▶ [Try it]: Print all of the data exactly.

▶ [Given information]:
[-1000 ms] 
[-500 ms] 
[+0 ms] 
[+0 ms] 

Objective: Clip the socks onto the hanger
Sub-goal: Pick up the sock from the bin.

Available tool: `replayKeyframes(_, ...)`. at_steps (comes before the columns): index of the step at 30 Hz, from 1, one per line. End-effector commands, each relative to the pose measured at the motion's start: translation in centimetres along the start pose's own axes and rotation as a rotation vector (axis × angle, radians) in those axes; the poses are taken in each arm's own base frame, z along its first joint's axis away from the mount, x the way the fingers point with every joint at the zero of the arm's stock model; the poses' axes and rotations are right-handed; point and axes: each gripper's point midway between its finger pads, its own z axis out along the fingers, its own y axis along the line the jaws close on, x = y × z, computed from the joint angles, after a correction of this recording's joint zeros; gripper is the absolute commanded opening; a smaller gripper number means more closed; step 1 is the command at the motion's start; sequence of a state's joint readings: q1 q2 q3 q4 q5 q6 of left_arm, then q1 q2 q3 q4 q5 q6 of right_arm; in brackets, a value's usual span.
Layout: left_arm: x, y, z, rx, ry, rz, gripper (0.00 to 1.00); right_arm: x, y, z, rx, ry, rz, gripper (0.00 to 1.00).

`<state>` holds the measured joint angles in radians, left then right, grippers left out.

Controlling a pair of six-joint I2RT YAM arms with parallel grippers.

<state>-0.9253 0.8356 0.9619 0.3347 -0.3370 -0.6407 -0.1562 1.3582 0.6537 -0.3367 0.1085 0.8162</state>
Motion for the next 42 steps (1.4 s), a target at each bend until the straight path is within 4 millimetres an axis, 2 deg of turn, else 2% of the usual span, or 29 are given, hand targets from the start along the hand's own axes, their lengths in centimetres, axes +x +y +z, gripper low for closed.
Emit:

▶ [Task solution]:
[-1000 ms] 
[-500 ms] 
[+0 ms] 
[+0 ms] 

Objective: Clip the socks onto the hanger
Sub-goal: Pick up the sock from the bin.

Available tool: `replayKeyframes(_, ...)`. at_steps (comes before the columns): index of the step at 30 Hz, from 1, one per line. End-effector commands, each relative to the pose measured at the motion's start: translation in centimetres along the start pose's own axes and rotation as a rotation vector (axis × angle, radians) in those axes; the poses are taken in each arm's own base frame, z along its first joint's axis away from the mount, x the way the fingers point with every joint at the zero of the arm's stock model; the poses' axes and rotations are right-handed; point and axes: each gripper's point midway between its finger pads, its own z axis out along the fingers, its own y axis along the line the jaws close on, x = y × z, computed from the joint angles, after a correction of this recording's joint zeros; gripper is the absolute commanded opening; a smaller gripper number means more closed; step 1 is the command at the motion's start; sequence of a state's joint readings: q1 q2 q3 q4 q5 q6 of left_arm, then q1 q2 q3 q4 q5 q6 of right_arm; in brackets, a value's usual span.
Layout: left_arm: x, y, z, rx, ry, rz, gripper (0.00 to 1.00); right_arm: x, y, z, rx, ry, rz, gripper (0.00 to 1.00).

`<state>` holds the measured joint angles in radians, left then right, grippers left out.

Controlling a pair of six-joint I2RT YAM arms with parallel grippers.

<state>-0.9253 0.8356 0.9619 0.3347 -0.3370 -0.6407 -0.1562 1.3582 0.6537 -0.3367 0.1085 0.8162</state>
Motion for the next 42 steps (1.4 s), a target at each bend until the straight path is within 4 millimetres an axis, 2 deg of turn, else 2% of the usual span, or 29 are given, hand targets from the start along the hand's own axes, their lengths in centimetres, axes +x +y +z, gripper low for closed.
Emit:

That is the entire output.